Acoustic Aficionados of all Walks of Life,

It’s time to go. If you’ve been following the slurry of photographs over the past two weeks you’ve now seen evidence that four autonomous underwater hydrophone packages were successfully deployed to the bottom of the ocean in Glacier Bay National Park and Preserve.  These hydrophones are similar in many ways to the packages that I recovered in the Ross Sea.  This projec, however,t has a few major differences; first the OBS that I was sent to recover in Antarctica was many hundreds (thousands) of feet below the surface of the ocean the four hydrophones we deployed last week sit in a ‘shallow’ 240 ft (71 m). While we will recover these instruments with the use of acoustic releases (see my earlier post on singing to the ocean floor) in the event of some sort of catastrophic instrument failure (there was a fairly large earthquake in the region last year) our hydrophones are shallow enough to grapple for our instruments, or to send an ROV for assistance.

Samara and I preparing acoustic releases.  The releases (for the record) are named Kate, Kate II, Kate III, and Kate Jr. We discovered quite by accident that all acoustic releases are female.
Samara and I preparing acoustic releases. The releases (for the record) are named Kate, Kate II, Kate III, and Kate Jr. We discovered quite by accident that all acoustic releases are female.

Also, there are four of them.  Four hydrophones are needed to acoustically triangulate sound, and thus localize vocalizing animals underwater.  Pair this with a summer’s worth of shore based visual observations (with a digiscoping photo ID component) and we’re getting closer to telling the story of how these animals are truly using sound, and what their acoustic habitat looks like on a daily basis. While my trip to Antarctica was filled with rich observations of wildlife, my role was not that of a behavioral ecologist, but as a technician.  With the Acoustic Spyglass Project I am back in my element, listening and watching.

I was lucky enough to be joined by two friends and colleagues for the deployment trip, my labmate Samara Haver and Syracuse University’s Leanna Matthews.  Leanna is the PhD student investigating the harbor seal side of things in Glacier Bay, Samara is a plain old good time, and also has experience deploying AUH’s.  The three of us made an excellent team that was completed with the addition of National Park Service whale biologist Chris Gabriele. Admittedly, I didn’t realize until midway through the trip that we had an all female research team.  It wasn’t until after the deployment — where Chris ran our support vessel (and acted as a human GPS), where I deferred to Samara as deck boss, Leanna as  expert record keeper and lifter of heavy things, and I may have single handedly lowered each 600 pound hydrophone to the ocean floor (ok, the cleats and the 500 foot of line helped too) —  it wasn’t until after all of that when we invited the captain and deckhand to be part of our long term deployment team, then I realized what a powerful group of ladies in science we were.  It was very satisfying, both to be that demographic and to have been confident and comfortable enough with our team to have not noticed.

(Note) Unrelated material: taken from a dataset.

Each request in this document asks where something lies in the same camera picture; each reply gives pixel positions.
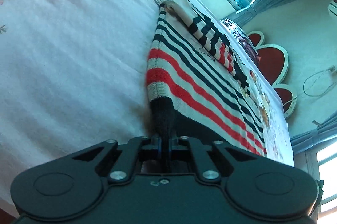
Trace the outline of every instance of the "knitted blanket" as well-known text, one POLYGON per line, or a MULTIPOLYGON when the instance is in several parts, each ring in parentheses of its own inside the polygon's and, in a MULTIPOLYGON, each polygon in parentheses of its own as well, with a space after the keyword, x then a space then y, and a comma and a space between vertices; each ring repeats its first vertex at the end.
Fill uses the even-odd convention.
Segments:
POLYGON ((209 17, 188 0, 163 0, 146 82, 156 131, 225 140, 265 155, 249 70, 209 17))

It was a spectacular trip. I encourage you to scroll through my instagram feed to see a few of the photos that might not have made it onto the blog. Or look right to see what real women in science look like.

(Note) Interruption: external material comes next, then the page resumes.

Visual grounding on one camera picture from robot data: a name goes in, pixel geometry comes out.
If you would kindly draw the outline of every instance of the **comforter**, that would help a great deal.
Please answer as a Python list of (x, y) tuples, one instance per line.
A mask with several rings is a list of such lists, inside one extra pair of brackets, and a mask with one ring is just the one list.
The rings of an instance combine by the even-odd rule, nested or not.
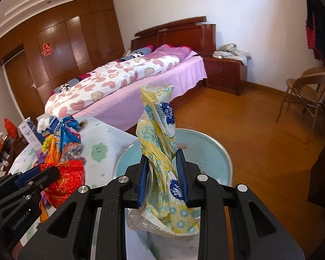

Before I sign off for the evening there are a few things I want to say. I leave for Alaska next Wednesday (June 10th!). I will be a little hard to contact after that. I will be updating this blog over the course of the summer as frequently as possible- but posts will be few and far between.  Our little home away from home on Strawberry Island has neither cell service nor internet (though we’ve managed to secure some electricity!). Every two weeks we leave the island to resupply, shower (much needed), and do our laundry (critical). In between grocery stores and bubble baths I’ll try and make my way to the Gustavus public library to get a few things posted. I’ll also be sure to direct photos to the blog as well so that even if I’m not able to narrate you through our adventures that at least you can glimpse what we’re up to.

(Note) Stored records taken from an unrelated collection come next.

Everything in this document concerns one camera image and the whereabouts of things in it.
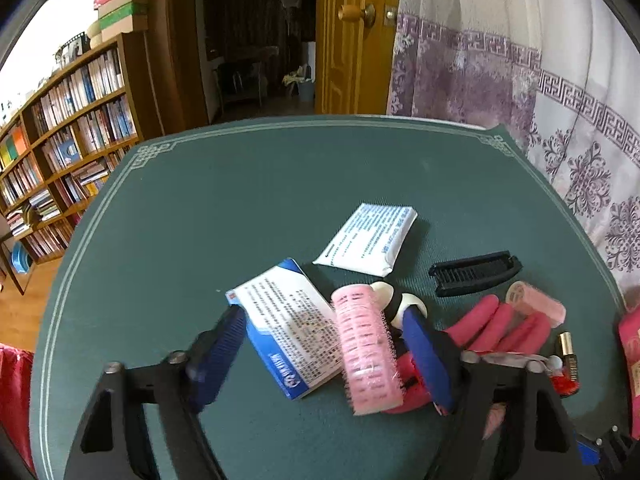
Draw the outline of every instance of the white wall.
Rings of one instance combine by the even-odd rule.
[[[86,30],[97,19],[94,0],[49,0],[27,25],[20,39],[0,70],[0,124],[10,119],[7,101],[17,110],[26,101],[26,94],[36,90],[38,81],[49,76],[55,66],[56,50],[74,35]]]

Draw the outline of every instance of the wooden floor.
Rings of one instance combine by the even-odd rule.
[[[40,320],[47,305],[49,291],[62,258],[34,266],[26,276],[18,276],[24,288],[21,296],[8,276],[0,292],[0,343],[35,352]]]

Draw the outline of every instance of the black hair clip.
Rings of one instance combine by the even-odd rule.
[[[522,264],[509,251],[485,254],[473,258],[433,264],[429,275],[438,282],[436,296],[464,296],[510,280]]]

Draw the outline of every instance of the wooden door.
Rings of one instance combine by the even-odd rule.
[[[367,27],[351,11],[369,4],[376,17]],[[395,37],[395,25],[385,25],[385,5],[397,7],[398,0],[318,0],[316,113],[385,113]]]

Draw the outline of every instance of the red cloth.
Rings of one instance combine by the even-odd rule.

My goal is also to have my students tell their side of the story, using this site as a platform. My perspective is by nature limited to my viewpoints.  I moved to Alaska in April 2007, and my relationship with this land will clearly be different from those of my students, who have neither been here nor seen humpback whales.  My imagination is vast, but I don’t think I could even begin to describe what their experiences will be like (cold, wet, buggy, unbelievably beautiful, overwhelmingly quiet). I’m hoping they’ll have the courage to tell you themselves.

So stay tuned, please spread the word to your friends and families about the Acoustic Spyglass Project, and share the blog widely. In return I promise tender stories, embarrassing moments, time lapse photography, and meaningful science — all the while peppered with those most graceful of animals that we are so fond of and whom I hope never notice that I’m watching them.

More to come.

Miche

Deploying hydrophones is hard work. Photo Credit: Leanna Mattews (sadly not pictured... since she took all the pictures).
Deploying hydrophones is hard work. Photo Credit: Leanna Mattews (sadly not pictured… since she took all the pictures).

I feel like I experienced a miracle last week.

Possibly I am throwing around the word “miracle” because I’ve got Herb Brooks on my mind (thanks to my fellow grad student and FW intramural soccer coach Matt who is obsessed with that guy). Or perhaps that is actually what happened.

Let me set the stage. Will and Otis, our two Seagliders, were deployed off the coast of Newport, for what should have been a brief, straightforward test of their passive acoustic systems before they were shipped off to the Gulf of Mexico for a project there. Of course, that would not be as exciting of a story if it all went as planned.

I can’t remember how much I’ve talked about it before (I looked it up…try here and here), but basically, the way these gliders work is they go out and dive in the ocean, listen for marine mammals, and every time they surface they call in to a basestation, offload their location and some log files, and continue on their way. Well. Otis (SG608) did exactly that. It was his first flight with us and all went smoothly, from a piloting stand point. Will (SG607) on the other hand….well, he went rogue. And I don’t mean to the brewery.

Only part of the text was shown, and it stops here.